- [Work item]: Pull out every line below containing the word "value".

>>>>>

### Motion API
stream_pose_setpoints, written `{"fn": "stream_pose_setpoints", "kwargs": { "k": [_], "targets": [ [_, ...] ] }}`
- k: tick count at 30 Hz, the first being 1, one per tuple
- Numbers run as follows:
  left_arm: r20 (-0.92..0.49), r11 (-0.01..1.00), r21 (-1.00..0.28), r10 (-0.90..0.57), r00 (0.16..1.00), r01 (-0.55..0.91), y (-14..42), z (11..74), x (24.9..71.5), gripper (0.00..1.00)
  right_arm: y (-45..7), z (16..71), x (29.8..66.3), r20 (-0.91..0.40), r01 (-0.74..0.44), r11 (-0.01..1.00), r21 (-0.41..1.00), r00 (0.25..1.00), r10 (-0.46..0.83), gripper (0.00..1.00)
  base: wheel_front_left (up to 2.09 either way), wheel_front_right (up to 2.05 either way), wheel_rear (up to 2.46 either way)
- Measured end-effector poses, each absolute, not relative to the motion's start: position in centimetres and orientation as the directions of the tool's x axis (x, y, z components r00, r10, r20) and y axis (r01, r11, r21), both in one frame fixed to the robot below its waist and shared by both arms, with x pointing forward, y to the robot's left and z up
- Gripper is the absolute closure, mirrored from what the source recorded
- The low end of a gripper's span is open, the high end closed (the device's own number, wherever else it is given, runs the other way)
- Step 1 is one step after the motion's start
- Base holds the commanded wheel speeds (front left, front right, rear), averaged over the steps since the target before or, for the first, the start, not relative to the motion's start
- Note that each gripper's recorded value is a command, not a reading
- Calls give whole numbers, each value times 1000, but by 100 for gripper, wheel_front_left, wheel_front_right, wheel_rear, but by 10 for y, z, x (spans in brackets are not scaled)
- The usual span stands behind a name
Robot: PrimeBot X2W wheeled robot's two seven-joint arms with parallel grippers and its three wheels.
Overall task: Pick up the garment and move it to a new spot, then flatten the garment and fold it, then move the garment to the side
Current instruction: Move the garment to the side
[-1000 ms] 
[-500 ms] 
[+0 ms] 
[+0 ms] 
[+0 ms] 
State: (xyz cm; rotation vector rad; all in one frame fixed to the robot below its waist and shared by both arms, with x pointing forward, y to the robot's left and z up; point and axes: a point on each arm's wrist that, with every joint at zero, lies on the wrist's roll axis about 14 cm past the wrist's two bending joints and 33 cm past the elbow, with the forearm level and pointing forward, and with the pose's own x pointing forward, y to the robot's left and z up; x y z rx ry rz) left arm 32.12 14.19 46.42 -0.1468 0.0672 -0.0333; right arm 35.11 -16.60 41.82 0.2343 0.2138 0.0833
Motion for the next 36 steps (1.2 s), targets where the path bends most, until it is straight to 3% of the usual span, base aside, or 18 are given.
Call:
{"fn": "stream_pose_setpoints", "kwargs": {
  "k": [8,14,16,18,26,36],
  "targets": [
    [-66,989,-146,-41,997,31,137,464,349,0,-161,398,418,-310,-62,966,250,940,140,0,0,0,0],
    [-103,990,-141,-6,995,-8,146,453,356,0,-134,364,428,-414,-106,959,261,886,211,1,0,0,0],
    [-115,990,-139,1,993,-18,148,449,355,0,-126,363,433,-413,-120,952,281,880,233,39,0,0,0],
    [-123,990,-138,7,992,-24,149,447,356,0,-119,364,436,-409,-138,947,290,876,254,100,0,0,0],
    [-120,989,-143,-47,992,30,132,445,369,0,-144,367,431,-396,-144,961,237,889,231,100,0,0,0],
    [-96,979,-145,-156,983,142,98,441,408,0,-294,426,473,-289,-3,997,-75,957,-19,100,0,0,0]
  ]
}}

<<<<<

- [Answer box]:
- Note that each gripper's recorded value is a command, not a reading
- Calls give whole numbers, each value times 1000, but by 100 for gripper, wheel_front_left, wheel_front_right, wheel_rear, but by 10 for y, z, x (spans in brackets are not scaled)

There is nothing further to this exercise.